En aquellos primeros minutos del despertar, siempre creía que aún seguía viva. Imaginaba escenas de cuando nos encontrásemos de nuevo. Tardaba cinco o diez minutos en recordar que había muerto. No me había pasado aquello con Osano ni con Artie. En realidad, pensaba en ellos muy pocas veces. ¿Me preocupaba más por ella? Pero, entonces, si sentía eso hacia Janelle, ¿por qué aquella risa nerviosa cuando Alice me comunicó la noticia por teléfono? ¿Por qué el día en que me había enterado de su muerte me había reído solo tres o cuatro veces? Y ahora comprendo que quizás fuese porque estaba furioso con ella por morirse. A su tiempo, si ella hubiese vivido, la hubiese olvidado. Pero su artimaña le permitiría acosarme toda la vida.

Cuando vi a Alice unas semanas después de la muerte de Janelle, me enteré de que el derrame cerebral se debía a un defecto congénito del que Janelle quizás no estuviese enterada.

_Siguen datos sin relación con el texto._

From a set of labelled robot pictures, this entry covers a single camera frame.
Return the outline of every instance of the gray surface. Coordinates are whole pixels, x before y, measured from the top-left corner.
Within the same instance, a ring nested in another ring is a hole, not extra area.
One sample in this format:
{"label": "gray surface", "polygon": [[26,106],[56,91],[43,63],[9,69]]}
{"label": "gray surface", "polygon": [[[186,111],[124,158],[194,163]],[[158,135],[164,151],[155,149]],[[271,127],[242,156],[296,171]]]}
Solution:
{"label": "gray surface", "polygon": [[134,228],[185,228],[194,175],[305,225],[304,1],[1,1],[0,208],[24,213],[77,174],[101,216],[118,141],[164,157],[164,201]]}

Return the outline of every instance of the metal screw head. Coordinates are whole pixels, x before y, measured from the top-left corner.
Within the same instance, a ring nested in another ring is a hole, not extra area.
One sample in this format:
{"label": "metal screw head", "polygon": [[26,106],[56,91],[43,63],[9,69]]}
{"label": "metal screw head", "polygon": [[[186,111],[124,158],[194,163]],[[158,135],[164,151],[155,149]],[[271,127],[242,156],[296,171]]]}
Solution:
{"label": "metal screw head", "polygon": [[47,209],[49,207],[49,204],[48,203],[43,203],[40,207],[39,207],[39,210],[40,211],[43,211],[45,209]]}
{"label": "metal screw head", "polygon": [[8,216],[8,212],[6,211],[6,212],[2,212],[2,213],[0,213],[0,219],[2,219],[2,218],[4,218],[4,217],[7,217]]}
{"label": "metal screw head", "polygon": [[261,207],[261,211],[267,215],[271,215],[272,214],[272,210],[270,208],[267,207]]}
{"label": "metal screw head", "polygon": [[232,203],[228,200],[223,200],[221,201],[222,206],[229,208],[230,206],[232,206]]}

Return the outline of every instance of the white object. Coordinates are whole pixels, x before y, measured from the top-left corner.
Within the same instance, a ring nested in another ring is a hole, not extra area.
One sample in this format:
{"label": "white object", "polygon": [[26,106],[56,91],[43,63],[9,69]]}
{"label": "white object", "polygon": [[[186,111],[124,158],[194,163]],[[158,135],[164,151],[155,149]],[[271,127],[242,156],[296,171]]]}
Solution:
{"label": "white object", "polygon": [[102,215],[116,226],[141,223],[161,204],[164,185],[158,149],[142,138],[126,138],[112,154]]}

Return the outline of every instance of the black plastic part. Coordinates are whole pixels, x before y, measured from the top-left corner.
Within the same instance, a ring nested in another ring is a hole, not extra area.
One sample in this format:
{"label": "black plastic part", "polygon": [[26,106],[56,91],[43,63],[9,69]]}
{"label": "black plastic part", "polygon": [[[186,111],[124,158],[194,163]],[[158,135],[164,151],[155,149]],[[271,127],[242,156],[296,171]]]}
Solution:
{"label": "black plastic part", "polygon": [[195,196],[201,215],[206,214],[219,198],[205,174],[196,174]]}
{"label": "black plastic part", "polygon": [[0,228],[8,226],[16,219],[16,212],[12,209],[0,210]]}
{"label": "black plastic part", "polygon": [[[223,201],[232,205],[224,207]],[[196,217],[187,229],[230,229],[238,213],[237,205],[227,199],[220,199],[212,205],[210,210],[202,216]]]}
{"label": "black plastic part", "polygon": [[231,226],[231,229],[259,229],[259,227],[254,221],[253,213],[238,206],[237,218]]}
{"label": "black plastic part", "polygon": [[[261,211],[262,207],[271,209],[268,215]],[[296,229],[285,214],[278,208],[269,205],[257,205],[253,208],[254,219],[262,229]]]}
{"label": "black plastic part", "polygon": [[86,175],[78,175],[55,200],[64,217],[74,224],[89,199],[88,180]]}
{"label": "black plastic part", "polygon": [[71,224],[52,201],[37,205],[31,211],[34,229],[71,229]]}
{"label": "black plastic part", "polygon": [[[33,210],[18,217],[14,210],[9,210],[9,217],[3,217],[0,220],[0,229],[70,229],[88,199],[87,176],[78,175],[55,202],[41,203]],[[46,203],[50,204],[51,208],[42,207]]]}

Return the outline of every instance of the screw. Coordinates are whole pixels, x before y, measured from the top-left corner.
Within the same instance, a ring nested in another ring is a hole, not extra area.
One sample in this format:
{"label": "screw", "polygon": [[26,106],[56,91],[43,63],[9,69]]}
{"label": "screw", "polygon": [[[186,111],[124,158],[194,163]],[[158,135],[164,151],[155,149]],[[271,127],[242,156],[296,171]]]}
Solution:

Recordé lo furioso que me ponía cuando ella llegaba tarde, o las pocas veces que se olvidó del día en que habíamos quedado en vernos. Yo estaba absolutamente seguro de que se trataba de olvidos freudianos, de que su inconsciente deseaba rechazarme. Pero Alice me explicó que esto le sucedía muy a menudo a Janelle, y que poco antes de su muerte, la cosa había empeorado. Se relacionaba sin duda con el aneurisma progresivo, con el fatal deterioro de su cerebro. Y luego recordé aquella última noche que había pasado con ella, en la que me había preguntado si la amaba y yo le había contestado con tanta insolencia. Y pensé que si pudiese preguntármelo ahora, habría reaccionado de un modo muy distinto. Que ella podía ser y decir y hacer lo que desease, que yo aceptaría cualquier cosa que ella quisiese ser. Que sólo la idea de poder verla, de que estuviese en algún sitio al que yo pudiese ir, que pudiese oír su voz o su risa podría hacerme feliz. «Oh, vamos, entonces», pude oírle preguntar, satisfecha pero furiosa también, «dime, ¿es lo más importante para ti?» Ella quería ser lo más importante para mí, y para todas aquellas personas a las que conocía, a ser posible para el mundo entero. Tenía una inmensa sed de afecto. Pensé en acres comentarios para que ella me los hiciese tumbada en la cama, con el cerebro destrozado mientras yo la contemplaba afligido. Ella diría: «¿No es así como me querías? ¿No es así como quieren los hombres a las mujeres? Creí que esto sería lo ideal para ti». Pero luego comprendí que ella jamás habría sido tan cruel, ni tan vulgar. Y luego comprendí algo extraño: mis recuerdos de ella nunca tenían que ver con nuestras relaciones sexuales.